The main problem with painting over vinyl surfaces is that it is slick and shiny. You have the same potential problems that you would have painting over hard plastic, tile or glass. Paint doesn't bond well to shiny surfaces and easily scrapes or peels. Nevertheless, vinyl-covered drywall can be painted over with a little proper prep work.
No paint adheres well to dusty or greasy walls. This is particularly true for walls with the added issue of shiny or slick surfaces. When painting a vinyl-covered wall, the entire surface must first be cleaned well.

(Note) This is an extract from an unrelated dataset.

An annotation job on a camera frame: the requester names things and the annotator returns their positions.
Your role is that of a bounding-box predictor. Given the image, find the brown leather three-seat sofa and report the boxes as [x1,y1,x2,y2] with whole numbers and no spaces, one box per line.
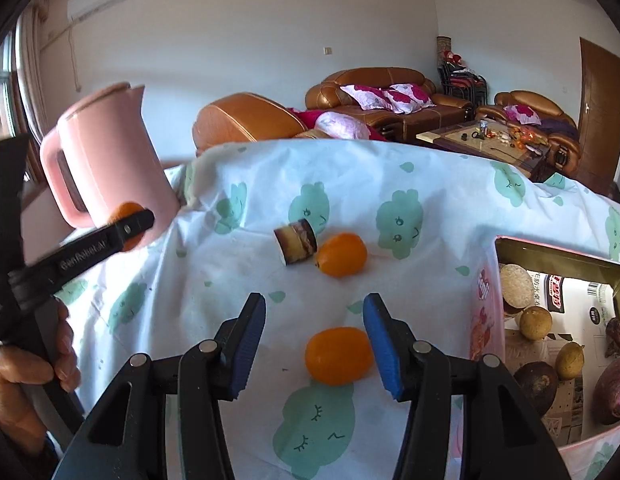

An alcohol- or vinegar-based cleaning solution, such as that found in many window cleaners, works well because it leaves little or no residue when dry. If you use a soap- or detergent-based cleaner, make sure the wall is completely rinsed and residue free.
Fix Problem Areas
Before painting, check all corners and edges for loose paper, which must be reglued or removed. Soft or damaged wallboard must be removed and patched with appropriate compounds, fillers or caulks. After drying, fillers and compounds must be sanded smooth to match the rest of the wall.

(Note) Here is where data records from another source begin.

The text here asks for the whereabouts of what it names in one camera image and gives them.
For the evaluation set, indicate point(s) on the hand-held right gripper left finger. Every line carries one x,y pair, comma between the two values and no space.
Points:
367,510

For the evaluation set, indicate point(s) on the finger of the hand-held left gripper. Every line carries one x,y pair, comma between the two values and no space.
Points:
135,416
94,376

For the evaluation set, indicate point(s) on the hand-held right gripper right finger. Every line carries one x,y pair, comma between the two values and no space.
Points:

Use primer on the vinyl-covered walls to make the surface less glossy or slick, so the paint will adhere properly. Look for a high-adhesion primer, which is available in oil-based and acrylic versions. Either type will work fine if it is formulated for covering glossy surfaces. If you are uncertain which to buy, ask the paint professional at your local store.
Brushes and Rollers
Most high-adhesion primers need to be applied in thin coats. Many painters like to roll the primer onto a small section, then brush it out to eliminate drips and sags. The entire wall may be painted with a brush, but it will take longer.

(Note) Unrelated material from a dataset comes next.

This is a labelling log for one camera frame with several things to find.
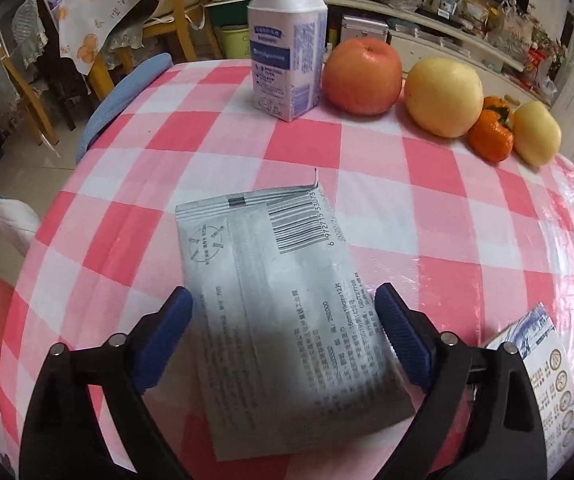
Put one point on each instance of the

After the primer is thoroughly dry, you may apply the topcoat around the ceiling, floors, doors and windows with a brush, then rolling the main part of the wall.
The Right Paint
Because the topcoat of paint is the most visible part of this whole process, it is worthwhile to buy a top quality one. Good quality wall paints come in several different types and formulations, such as alkyd-, latex- and acrylic-based.
If you use an oil-based primer, you might want to consider an oil-based or alkyd-based topcoat. Oil-based enamels tend to dry with a harder finish than either latex or acrylic. The harder finish is usually not needed on walls unless they are in high-traffic or high-use areas, such as hallways, kitchens or bathrooms.
If you use an acrylic-based primer, you can use a latex- or acrylic-based topcoat. The advantage of these is they clean up with soap and water. Top quality latex and acrylic paints should work fine in most rooms.